Lapatinib induces autophagic cell death in K562 cells via an ATG6-dependent pathway

Because lapatinib induced numerous small vesicles in the cytoplasm of a large proportion of treated cells (Fig. 3A), we investigated the conversion of microtubule-associated protein 1 light chain 3-I (LC3-I) to the phoshatidylethanolamine-conjugated form, LC3 (LC3-II), an indicator of autophagy [16], [20]. Treatment of the cells with lapatinib induced LC3-II formation in a dose-dependent manner (Fig. 3B), similar to LC3-II induction patterns in serum-starved K562 cells (data not shown). To investigate whether lapatinib-induced autophagy caused cell death, the effect of 3-methyladenine (3-MA), which inhibits the sequestration of the autophagy process, was tested. Pretreatment of cells with 3-MA attenuated the lapatinib-mediated reduction of viability (Fig. 4). This suggested that lapatinib-induced autophagy is a mode of cell death.


Figure 4. Rescue of K562 cells from lapatinib-induced cytotoxicity by the autophagy inhibitor 3-methyladenine (3-MA).

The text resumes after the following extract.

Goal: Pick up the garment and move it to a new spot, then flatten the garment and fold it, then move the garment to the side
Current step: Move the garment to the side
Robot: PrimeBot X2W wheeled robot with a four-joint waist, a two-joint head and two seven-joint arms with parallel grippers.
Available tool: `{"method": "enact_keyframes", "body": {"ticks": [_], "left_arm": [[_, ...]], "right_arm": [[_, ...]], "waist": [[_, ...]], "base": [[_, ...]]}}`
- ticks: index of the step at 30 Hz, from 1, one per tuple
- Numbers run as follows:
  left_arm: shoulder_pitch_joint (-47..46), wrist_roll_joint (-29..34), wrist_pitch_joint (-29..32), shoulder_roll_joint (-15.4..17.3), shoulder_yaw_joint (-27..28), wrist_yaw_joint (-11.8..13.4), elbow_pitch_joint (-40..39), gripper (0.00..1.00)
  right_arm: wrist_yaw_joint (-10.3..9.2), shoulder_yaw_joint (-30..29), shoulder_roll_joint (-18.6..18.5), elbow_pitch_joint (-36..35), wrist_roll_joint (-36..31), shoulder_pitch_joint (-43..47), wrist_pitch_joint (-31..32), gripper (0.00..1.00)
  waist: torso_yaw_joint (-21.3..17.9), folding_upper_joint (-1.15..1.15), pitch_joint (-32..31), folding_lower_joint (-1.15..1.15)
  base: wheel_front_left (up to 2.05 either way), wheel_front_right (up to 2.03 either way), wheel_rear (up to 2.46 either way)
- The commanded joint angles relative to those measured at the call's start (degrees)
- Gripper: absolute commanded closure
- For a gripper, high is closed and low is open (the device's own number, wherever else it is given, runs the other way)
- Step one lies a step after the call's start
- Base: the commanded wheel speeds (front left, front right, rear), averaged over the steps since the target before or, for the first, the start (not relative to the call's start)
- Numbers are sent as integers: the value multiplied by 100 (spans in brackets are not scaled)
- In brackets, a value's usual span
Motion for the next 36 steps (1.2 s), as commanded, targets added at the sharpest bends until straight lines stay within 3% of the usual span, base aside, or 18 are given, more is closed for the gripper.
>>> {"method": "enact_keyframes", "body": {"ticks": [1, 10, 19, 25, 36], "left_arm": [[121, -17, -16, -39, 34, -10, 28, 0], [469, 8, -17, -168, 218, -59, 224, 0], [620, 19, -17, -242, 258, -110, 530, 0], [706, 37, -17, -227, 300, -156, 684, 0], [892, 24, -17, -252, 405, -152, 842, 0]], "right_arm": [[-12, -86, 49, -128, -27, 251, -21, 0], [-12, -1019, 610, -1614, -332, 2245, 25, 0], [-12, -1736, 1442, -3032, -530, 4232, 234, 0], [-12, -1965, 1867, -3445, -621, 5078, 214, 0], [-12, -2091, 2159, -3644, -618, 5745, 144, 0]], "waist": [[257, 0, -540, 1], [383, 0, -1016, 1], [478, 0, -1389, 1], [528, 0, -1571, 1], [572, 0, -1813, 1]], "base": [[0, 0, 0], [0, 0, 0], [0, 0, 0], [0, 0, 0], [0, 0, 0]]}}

K562 cells were left untreated or were treated with various concentrations of lapatinib in the presence or absence of 1.25-mM or 2.5-mM 3-MA for 24 (A) or 48 h (B) as indicated in each figure. Relative amounts of viable cells were detected using the MTS assay, and the relative percentage of growth inhibition was calculated as described in Fig. 1. *P<0.05, **P<0.01 (t-test).


We further examined the expression level of Beclin-1 (ATG6 protein), the mammalian homolog of yeast autophagy protein ATG8, by immunoblot. Lapatinib induced expression of Beclin-1 in K562 cells in a dose dependent manner (Fig. 3B). To elucidate the role of Beclin-1 in the lapatinib-treated cells, we knocked down expression of Beclin-1 and autophagy-related proteins ATG7 and ATG5 after transduction with a shRNA expression lentivirus system (Fig. 5). Specific knockdown of Beclin-1, ATG7, and ATG5 mRNA, but not the non-targeting shRNA, rescued the cells from lapatinib-mediated cell death, indicating that lapatinib induced autophagy via an ATG6-dependent pathway (Fig. 5).


Figure 5. Protection of K562 cells from lapatinib-induced cytotoxicity by knockdown of autophagy-related proteins.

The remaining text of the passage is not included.